### YOUR INSTRUCTIONS:
From the entries below, output the line with "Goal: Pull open" and each following line up to and including the line with "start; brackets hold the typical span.", exactly as written.
[PROVIDED DATA — start]
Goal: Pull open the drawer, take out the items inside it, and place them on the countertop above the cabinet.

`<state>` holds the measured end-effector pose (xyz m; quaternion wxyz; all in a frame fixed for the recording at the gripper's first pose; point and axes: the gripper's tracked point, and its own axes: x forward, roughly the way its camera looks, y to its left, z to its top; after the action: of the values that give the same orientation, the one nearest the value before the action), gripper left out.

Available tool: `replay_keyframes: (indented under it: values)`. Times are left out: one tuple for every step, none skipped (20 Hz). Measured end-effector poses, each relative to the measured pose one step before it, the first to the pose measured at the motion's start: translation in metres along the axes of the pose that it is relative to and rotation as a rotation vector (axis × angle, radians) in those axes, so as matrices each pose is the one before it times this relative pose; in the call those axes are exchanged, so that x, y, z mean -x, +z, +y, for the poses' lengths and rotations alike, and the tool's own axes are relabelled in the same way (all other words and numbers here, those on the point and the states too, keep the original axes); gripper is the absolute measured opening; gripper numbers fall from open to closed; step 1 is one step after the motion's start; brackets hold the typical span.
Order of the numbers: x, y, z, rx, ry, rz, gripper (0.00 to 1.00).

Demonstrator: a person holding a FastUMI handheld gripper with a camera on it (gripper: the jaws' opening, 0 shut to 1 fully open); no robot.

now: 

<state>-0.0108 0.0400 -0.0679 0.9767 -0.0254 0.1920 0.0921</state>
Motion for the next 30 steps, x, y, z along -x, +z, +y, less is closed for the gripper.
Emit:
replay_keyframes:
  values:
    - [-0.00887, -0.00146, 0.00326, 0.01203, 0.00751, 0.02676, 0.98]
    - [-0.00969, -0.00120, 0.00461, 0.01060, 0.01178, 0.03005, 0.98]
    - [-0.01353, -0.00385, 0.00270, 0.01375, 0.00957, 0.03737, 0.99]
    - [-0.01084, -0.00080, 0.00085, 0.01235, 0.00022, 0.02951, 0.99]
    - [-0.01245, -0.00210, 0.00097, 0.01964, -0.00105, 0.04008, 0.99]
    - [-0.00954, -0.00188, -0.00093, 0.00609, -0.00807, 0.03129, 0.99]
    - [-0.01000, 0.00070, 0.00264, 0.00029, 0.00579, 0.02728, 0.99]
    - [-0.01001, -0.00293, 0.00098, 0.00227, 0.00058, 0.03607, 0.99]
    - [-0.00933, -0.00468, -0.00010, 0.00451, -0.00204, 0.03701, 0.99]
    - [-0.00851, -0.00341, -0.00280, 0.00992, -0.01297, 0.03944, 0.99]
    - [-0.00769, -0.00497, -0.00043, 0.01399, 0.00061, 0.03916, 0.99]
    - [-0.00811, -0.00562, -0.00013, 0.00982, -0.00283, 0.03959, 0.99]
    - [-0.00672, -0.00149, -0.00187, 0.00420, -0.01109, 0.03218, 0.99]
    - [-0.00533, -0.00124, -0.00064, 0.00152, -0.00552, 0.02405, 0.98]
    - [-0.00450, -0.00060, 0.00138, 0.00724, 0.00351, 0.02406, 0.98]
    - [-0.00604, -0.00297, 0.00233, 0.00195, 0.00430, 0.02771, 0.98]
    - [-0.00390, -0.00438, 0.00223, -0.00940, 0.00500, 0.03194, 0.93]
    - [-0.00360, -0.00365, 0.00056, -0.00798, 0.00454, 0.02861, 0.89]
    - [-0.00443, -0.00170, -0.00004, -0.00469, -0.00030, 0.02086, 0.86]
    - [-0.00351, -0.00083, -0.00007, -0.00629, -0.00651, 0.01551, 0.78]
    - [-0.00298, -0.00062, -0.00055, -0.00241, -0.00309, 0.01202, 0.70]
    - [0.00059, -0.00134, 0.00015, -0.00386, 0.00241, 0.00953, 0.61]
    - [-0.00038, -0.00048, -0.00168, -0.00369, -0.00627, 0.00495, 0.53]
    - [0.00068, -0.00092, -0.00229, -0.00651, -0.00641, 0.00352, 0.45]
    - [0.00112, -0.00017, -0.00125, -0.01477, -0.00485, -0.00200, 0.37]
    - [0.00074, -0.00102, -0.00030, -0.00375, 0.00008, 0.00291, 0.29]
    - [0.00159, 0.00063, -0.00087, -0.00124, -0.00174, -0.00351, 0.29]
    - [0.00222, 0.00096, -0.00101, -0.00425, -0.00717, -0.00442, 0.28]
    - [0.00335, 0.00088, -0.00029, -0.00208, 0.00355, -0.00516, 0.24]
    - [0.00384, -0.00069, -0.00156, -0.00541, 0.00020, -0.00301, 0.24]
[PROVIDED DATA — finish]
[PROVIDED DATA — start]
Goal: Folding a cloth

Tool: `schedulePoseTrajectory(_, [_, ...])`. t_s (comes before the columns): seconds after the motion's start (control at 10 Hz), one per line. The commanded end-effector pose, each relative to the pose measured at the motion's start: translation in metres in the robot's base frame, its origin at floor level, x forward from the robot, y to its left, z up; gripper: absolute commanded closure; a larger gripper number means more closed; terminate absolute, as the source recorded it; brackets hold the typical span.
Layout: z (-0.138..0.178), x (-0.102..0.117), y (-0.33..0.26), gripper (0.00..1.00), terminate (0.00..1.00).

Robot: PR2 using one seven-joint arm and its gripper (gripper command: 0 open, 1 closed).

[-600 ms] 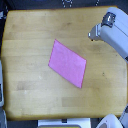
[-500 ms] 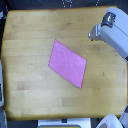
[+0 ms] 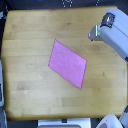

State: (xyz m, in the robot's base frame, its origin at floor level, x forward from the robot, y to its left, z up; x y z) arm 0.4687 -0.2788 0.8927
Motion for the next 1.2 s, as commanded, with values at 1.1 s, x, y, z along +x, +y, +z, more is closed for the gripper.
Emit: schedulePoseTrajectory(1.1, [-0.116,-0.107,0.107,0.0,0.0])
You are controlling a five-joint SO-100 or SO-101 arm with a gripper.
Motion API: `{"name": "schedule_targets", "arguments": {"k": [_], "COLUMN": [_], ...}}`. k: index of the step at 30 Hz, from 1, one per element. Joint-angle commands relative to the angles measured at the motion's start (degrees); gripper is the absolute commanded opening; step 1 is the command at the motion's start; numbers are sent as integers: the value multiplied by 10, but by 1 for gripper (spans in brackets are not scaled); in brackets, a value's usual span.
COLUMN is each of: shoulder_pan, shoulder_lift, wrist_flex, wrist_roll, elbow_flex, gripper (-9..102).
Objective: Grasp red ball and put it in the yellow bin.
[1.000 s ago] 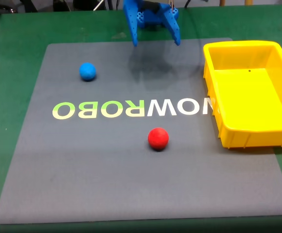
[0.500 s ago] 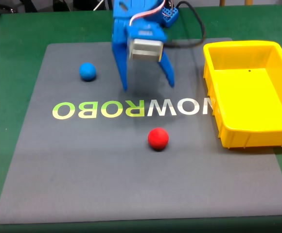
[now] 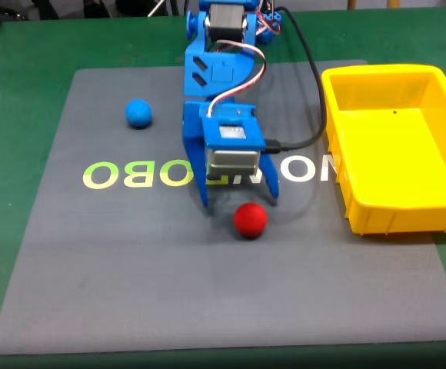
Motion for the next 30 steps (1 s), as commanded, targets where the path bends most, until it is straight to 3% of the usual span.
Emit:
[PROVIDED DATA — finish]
### TASK OUTPUT:
Goal: Pull open the drawer, take out the items inside it, and place them on the countertop above the cabinet.

`<state>` holds the measured end-effector pose (xyz m; quaternion wxyz; all in a frame fixed for the recording at the gripper's first pose; point and axes: the gripper's tracked point, and its own axes: x forward, roughly the way its camera looks, y to its left, z to its top; after the action: of the values that give the same orientation, the one nearest the value before the action), gripper left out.

Available tool: `replay_keyframes: (indented under it: values)`. Times are left out: one tuple for every step, none skipped (20 Hz). Measured end-effector poses, each relative to the measured pose one step before it, the first to the pose measured at the motion's start: translation in metres along the axes of the pose that it is relative to and rotation as a rotation vector (axis × angle, radians) in those axes, so as matrices each pose is the one before it times this relative pose; in the call those axes are exchanged, so that x, y, z mean -x, +z, +y, for the poses' lengths and rotations alike, and the tool's own axes are relabelled in the same way (all other words and numbers here, those on the point and the states too, keep the original axes); gripper is the absolute measured opening; gripper numbers fall from open to closed; step 1 is one step after the motion's start; brackets hold the typical span.

Nothing further is needed to complete the exercise.